Adding Fractions with Different Denominators: 1/2 and 2/4

Solve the following exercise:

$\frac{1}{2}+\frac{2}{4}=\text{?}$

To solve the problem of adding the fractions $\frac{1}{2}$ and $\frac{2}{4}$, we can follow these steps:

• Step 1: Convert the fraction $\frac{1}{2}$ to have the same denominator as $\frac{2}{4}$.
• Step 2: Add the two fractions.
• Step 3: Simplify the sum, if necessary.

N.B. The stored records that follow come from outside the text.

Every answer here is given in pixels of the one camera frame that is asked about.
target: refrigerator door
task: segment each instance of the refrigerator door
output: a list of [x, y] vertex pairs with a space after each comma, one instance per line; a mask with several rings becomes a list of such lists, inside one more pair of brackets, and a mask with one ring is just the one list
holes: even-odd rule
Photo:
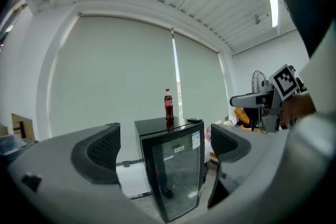
[[200, 131], [188, 132], [170, 141], [153, 145], [152, 157], [160, 199], [168, 221], [198, 206], [201, 165]]

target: person's arm
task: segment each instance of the person's arm
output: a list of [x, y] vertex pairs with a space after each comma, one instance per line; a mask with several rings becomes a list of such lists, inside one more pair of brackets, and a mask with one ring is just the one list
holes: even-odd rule
[[315, 112], [309, 92], [299, 93], [286, 99], [282, 106], [281, 121], [301, 118]]

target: bottle label
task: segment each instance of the bottle label
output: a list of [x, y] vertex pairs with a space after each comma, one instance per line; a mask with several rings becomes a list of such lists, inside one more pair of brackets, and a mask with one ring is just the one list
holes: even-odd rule
[[173, 106], [173, 100], [164, 100], [165, 106]]

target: white sticker
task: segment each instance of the white sticker
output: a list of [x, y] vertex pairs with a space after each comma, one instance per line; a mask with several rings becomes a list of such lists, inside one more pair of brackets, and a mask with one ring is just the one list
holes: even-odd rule
[[200, 132], [193, 133], [193, 150], [201, 145]]
[[180, 147], [176, 148], [175, 153], [180, 152], [182, 150], [184, 150], [184, 146], [180, 146]]

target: ceiling light
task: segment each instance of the ceiling light
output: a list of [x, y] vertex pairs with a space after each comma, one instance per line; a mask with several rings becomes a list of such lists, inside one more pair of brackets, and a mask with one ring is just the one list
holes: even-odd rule
[[11, 30], [13, 29], [13, 26], [14, 26], [14, 25], [8, 26], [7, 29], [5, 30], [5, 33], [11, 31]]
[[268, 0], [269, 5], [271, 7], [271, 22], [272, 27], [278, 26], [278, 19], [279, 19], [279, 4], [278, 0]]

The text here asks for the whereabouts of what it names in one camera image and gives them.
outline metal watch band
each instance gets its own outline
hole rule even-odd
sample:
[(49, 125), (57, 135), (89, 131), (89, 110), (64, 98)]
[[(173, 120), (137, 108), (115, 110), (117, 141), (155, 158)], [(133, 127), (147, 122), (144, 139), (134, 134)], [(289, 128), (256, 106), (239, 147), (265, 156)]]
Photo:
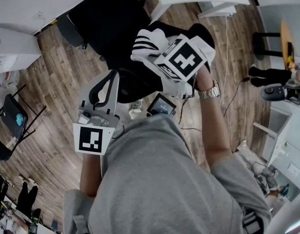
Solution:
[(208, 99), (220, 96), (220, 90), (218, 86), (218, 82), (213, 80), (214, 86), (206, 91), (199, 91), (199, 95), (201, 99)]

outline blue object
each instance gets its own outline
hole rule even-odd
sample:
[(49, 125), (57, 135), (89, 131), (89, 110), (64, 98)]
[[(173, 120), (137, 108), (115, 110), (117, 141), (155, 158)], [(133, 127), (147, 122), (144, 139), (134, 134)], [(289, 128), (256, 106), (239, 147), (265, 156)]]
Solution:
[(284, 190), (281, 192), (281, 196), (286, 196), (288, 194), (288, 188), (289, 188), (289, 184), (287, 184), (284, 188)]
[(53, 220), (52, 222), (52, 230), (57, 231), (58, 230), (58, 222)]
[(24, 122), (24, 118), (22, 114), (17, 114), (16, 116), (16, 122), (18, 124), (18, 126), (21, 126)]

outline gray t-shirt
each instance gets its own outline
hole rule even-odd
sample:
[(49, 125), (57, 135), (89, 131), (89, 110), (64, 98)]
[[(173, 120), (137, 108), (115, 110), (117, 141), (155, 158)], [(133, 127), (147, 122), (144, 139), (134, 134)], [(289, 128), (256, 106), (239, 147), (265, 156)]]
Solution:
[(133, 121), (102, 157), (102, 175), (95, 200), (66, 193), (65, 234), (76, 233), (75, 215), (88, 220), (91, 234), (238, 234), (244, 207), (264, 226), (270, 221), (250, 172), (234, 156), (204, 171), (172, 116)]

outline device on desk
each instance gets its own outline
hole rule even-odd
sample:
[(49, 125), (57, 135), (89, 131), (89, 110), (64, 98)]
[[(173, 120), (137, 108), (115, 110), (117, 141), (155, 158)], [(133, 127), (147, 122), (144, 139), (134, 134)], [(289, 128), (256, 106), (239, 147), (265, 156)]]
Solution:
[(176, 105), (161, 94), (158, 94), (147, 109), (147, 116), (156, 114), (175, 115)]
[(29, 226), (29, 234), (37, 234), (38, 233), (38, 223), (40, 220), (41, 209), (35, 209), (32, 218), (28, 223)]

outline hand
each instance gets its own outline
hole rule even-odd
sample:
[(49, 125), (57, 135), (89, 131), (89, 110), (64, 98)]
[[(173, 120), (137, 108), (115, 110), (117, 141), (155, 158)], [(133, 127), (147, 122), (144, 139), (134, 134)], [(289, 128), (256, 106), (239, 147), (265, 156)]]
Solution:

Now, let's execute these steps in detail:
Step 1: Convert $\frac{1}{2}$ to a fraction with a denominator of 4. To do this, multiply both the numerator and the denominator by 2. Thus, $\frac{1}{2} = \frac{1 \times 2}{2 \times 2} = \frac{2}{4}$.
Step 2: Now, add the fractions $\frac{2}{4} + \frac{2}{4}$. Since the denominators are the same, we add the numerators and keep the common denominator: $\frac{2+2}{4} = \frac{4}{4}$.
Step 3: Simplify $\frac{4}{4}$, which equals 1. However, the problem asks for the sum in fraction form, so we present it as $\frac{4}{4}$.

Therefore, the solution to the given problem is $\frac{4}{4}$.